Formée à Lille en 1999 par un collectif d’abord informel de musiciens improvisateurs désireux d’expérimenter une forme originale de pratique collective, La Pieuvre fédère une scène complexe et recèle de nombreux groupes aux effectifs plus réduits s’adonnant autant au rock et au jazz (dans leurs ramifications les plus free) qu’à la musique contemporaine, électronique ou sur bandes...

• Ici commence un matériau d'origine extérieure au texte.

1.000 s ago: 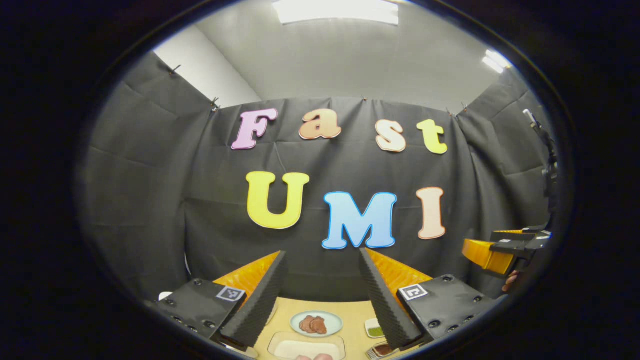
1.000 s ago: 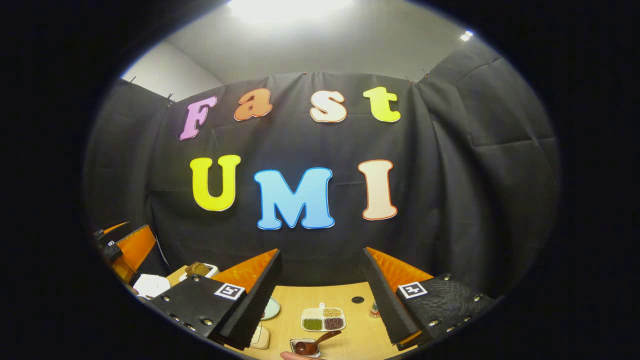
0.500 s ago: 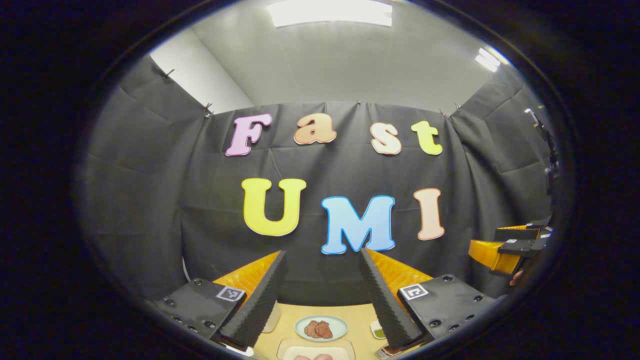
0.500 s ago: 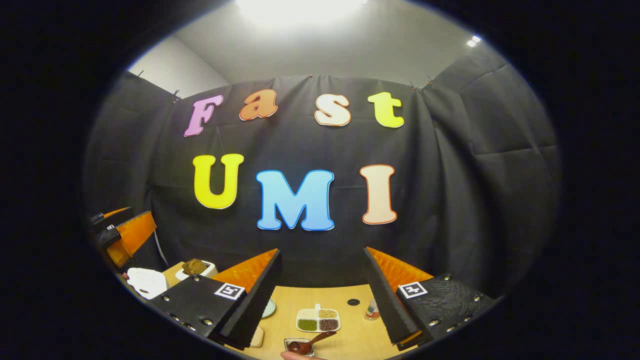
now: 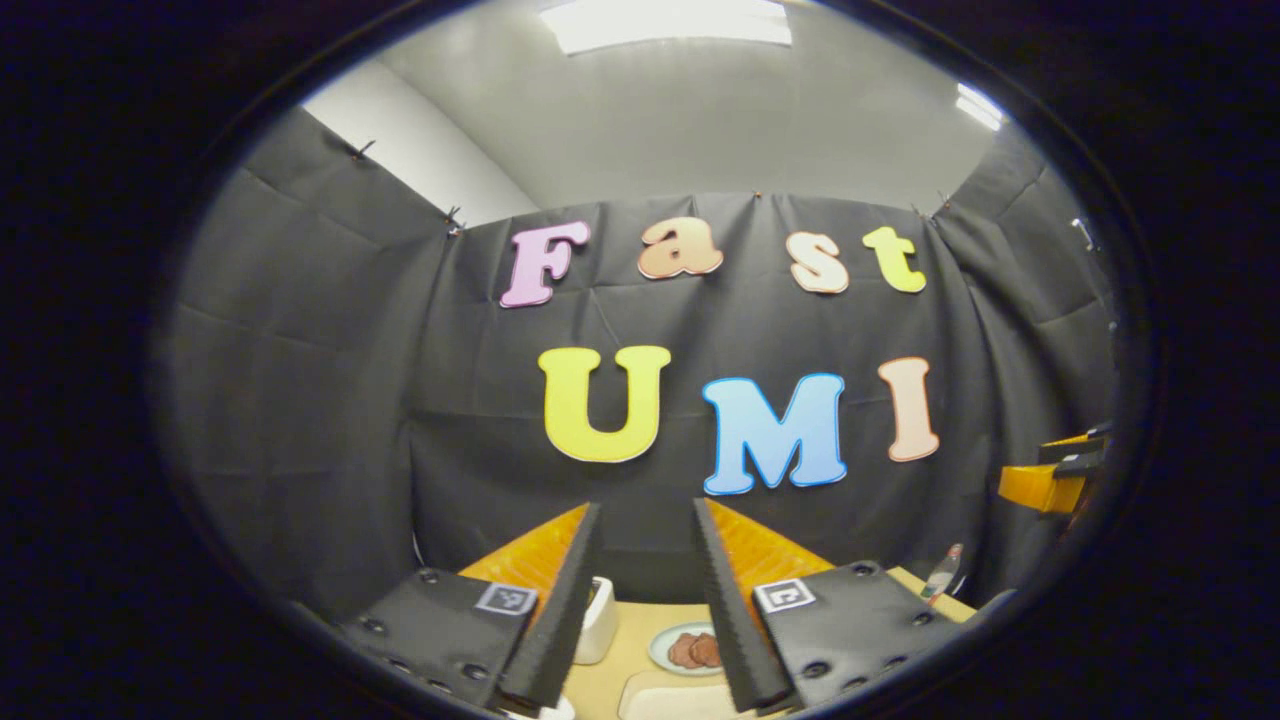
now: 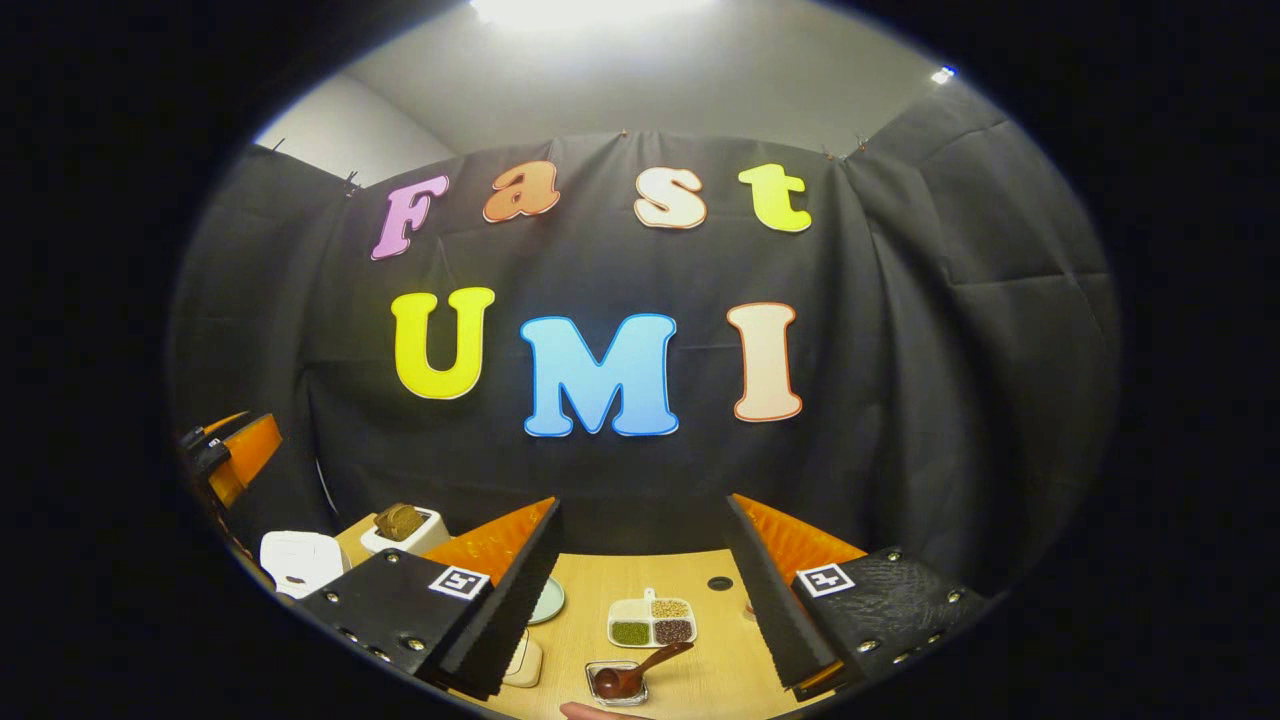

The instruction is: Close the left gripper, press the button to open the rice cooker; take a wooden spoon from the chopstick holder with the right hand, scoop a spoonful of rice and pour it into the rice cooker, then put the wooden spoon back into the chopstick holder.

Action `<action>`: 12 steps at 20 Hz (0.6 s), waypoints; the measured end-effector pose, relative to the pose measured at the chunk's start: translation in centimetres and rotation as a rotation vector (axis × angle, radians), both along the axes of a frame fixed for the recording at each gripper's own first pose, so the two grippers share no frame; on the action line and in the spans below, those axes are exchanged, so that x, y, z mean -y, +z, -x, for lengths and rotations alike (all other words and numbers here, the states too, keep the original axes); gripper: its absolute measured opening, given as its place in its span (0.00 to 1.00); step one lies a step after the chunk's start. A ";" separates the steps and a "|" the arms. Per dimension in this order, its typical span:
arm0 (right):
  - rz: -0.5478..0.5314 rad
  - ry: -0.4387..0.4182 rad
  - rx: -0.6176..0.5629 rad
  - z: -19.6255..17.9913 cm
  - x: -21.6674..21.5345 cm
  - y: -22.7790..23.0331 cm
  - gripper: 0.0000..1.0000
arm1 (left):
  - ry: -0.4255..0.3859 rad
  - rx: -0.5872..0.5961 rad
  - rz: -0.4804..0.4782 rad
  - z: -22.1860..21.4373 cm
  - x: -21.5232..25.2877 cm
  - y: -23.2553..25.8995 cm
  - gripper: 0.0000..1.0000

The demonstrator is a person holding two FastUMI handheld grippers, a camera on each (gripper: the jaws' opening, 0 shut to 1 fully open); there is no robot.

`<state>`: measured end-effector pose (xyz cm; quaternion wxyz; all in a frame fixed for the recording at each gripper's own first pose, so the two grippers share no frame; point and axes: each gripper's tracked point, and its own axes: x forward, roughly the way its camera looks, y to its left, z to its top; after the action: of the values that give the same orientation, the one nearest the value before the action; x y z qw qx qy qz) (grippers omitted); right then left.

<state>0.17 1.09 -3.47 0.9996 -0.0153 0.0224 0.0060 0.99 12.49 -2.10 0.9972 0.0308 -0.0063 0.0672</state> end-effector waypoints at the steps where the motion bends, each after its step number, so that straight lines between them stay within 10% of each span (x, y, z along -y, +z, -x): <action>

Cette grande formation s’inscrit non seulement dans le champ de la musique improvisée européenne en orchestre mais aussi dans la mouvance de la conduction telle qu’a pu, par exemple,la formaliser Butch Morris (ce dernier ne constituant cependant, dans le cas présent, ni une référence ni un point de départ connu ou revendiqué) ; la musique s’y façonne dans l’instant, se révélant au fur et à mesure qu’elle se fait, sculptée par les signes qu’Olivier Benoit (au demeurant guitariste que l’on écoutera en solo le lendemain dans Sonic Protest ) adresse à l’organisme vivant qui lui fait face. Gestes, regards, mouvements et mimiques : tous les moyens corporels concourent à cette transmission. Le choix de l’interactivité – qui implique précision et latitude, interprétation et altération, allers et retours d’informations – se voit doublé d’une autonomie et d’une responsabilité individuelles qui confèrent toute sa richesse à l’univers déployé et qui font de cet ensemble singulier un espace de recherche bien davantage qu’un orchestre d’improvisation dirigée. Olivier Benoit, le “cerveau” de ce poulpe multisonore, a développé avec chaque membre un art de communiquer original, permettant de faire corps avec eux pour une“inter-(ré)activité” des plus précises entre le geste et le son, entre le son et le geste : une forme se crée, inventée à tous ses degrés, et où convergent les mouvements à l’énergie ductile qui la réalisent : œuvre ouverte, continueet musique unique.
A Sonic Protest, ils joueront ELLIPSE, une pièce créée en 2007.